- _What to do_
Every picture stays out; everything else in the listing below is to be returned exactly.

- _Available data_
----------
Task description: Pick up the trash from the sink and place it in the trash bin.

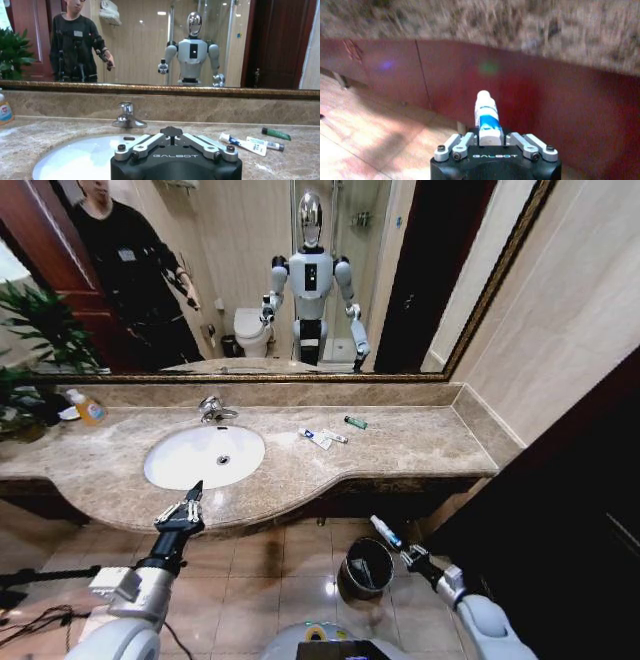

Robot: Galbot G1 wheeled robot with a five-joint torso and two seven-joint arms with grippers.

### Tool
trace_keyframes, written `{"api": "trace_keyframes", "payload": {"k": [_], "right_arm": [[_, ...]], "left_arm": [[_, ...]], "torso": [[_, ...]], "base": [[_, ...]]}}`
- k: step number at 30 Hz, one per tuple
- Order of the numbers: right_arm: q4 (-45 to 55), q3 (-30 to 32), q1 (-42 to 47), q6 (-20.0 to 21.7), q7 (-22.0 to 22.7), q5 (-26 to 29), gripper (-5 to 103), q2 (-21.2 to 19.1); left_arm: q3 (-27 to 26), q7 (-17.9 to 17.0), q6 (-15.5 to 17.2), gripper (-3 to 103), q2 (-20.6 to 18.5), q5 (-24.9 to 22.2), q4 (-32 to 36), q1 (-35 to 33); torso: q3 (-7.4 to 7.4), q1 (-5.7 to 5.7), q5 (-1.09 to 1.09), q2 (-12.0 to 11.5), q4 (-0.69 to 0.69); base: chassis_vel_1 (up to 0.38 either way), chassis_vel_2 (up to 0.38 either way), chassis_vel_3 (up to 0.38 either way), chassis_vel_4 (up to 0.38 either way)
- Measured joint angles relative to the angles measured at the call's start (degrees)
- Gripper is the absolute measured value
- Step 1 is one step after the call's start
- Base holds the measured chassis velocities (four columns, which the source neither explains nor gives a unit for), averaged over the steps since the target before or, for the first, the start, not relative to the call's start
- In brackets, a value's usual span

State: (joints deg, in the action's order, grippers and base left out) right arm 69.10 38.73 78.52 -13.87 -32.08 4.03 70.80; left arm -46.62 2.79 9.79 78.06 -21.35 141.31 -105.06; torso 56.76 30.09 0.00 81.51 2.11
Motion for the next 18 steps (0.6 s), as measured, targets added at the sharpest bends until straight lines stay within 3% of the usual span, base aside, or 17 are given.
{"api": "trace_keyframes", "payload": {"k": [9, 18], "right_arm": [[-11.3, -1.8, -4.9, -1.5, 3.0, -1.0, 24, 1.6], [-18.2, -6.9, -6.9, -4.7, 10.4, 1.5, 24, 1.1]], "left_arm": [[0.0, 0.0, 0.0, 0, 0.0, 0.0, 0.0, 0.0], [0.0, 0.0, 0.0, 0, 0.0, 0.0, 0.0, 0.0]], "torso": [[0.0, 0.0, -0.01, 0.0, 0.0], [0.0, 0.0, 0.0, 0.0, 0.0]], "base": [[0.0, 0.0, 0.0, 0.0], [0.0, 0.0, 0.0, 0.0]]}}
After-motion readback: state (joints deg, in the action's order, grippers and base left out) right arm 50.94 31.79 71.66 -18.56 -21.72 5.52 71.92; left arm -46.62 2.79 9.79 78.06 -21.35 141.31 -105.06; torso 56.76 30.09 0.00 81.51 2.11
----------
- _Solution to this problem_
Task description: Pick up the trash from the sink and place it in the trash bin.


Robot: Galbot G1 wheeled robot with a five-joint torso and two seven-joint arms with grippers.

### Tool
trace_keyframes, written `{"api": "trace_keyframes", "payload": {"k": [_], "right_arm": [[_, ...]], "left_arm": [[_, ...]], "torso": [[_, ...]], "base": [[_, ...]]}}`
- k: step number at 30 Hz, one per tuple
- Order of the numbers: right_arm: q4 (-45 to 55), q3 (-30 to 32), q1 (-42 to 47), q6 (-20.0 to 21.7), q7 (-22.0 to 22.7), q5 (-26 to 29), gripper (-5 to 103), q2 (-21.2 to 19.1); left_arm: q3 (-27 to 26), q7 (-17.9 to 17.0), q6 (-15.5 to 17.2), gripper (-3 to 103), q2 (-20.6 to 18.5), q5 (-24.9 to 22.2), q4 (-32 to 36), q1 (-35 to 33); torso: q3 (-7.4 to 7.4), q1 (-5.7 to 5.7), q5 (-1.09 to 1.09), q2 (-12.0 to 11.5), q4 (-0.69 to 0.69); base: chassis_vel_1 (up to 0.38 either way), chassis_vel_2 (up to 0.38 either way), chassis_vel_3 (up to 0.38 either way), chassis_vel_4 (up to 0.38 either way)
- Measured joint angles relative to the angles measured at the call's start (degrees)
- Gripper is the absolute measured value
- Step 1 is one step after the call's start
- Base holds the measured chassis velocities (four columns, which the source neither explains nor gives a unit for), averaged over the steps since the target before or, for the first, the start, not relative to the call's start
- In brackets, a value's usual span

State: (joints deg, in the action's order, grippers and base left out) right arm 69.10 38.73 78.52 -13.87 -32.08 4.03 70.80; left arm -46.62 2.79 9.79 78.06 -21.35 141.31 -105.06; torso 56.76 30.09 0.00 81.51 2.11
Motion for the next 18 steps (0.6 s), as measured, targets added at the sharpest bends until straight lines stay within 3% of the usual span, base aside, or 17 are given.
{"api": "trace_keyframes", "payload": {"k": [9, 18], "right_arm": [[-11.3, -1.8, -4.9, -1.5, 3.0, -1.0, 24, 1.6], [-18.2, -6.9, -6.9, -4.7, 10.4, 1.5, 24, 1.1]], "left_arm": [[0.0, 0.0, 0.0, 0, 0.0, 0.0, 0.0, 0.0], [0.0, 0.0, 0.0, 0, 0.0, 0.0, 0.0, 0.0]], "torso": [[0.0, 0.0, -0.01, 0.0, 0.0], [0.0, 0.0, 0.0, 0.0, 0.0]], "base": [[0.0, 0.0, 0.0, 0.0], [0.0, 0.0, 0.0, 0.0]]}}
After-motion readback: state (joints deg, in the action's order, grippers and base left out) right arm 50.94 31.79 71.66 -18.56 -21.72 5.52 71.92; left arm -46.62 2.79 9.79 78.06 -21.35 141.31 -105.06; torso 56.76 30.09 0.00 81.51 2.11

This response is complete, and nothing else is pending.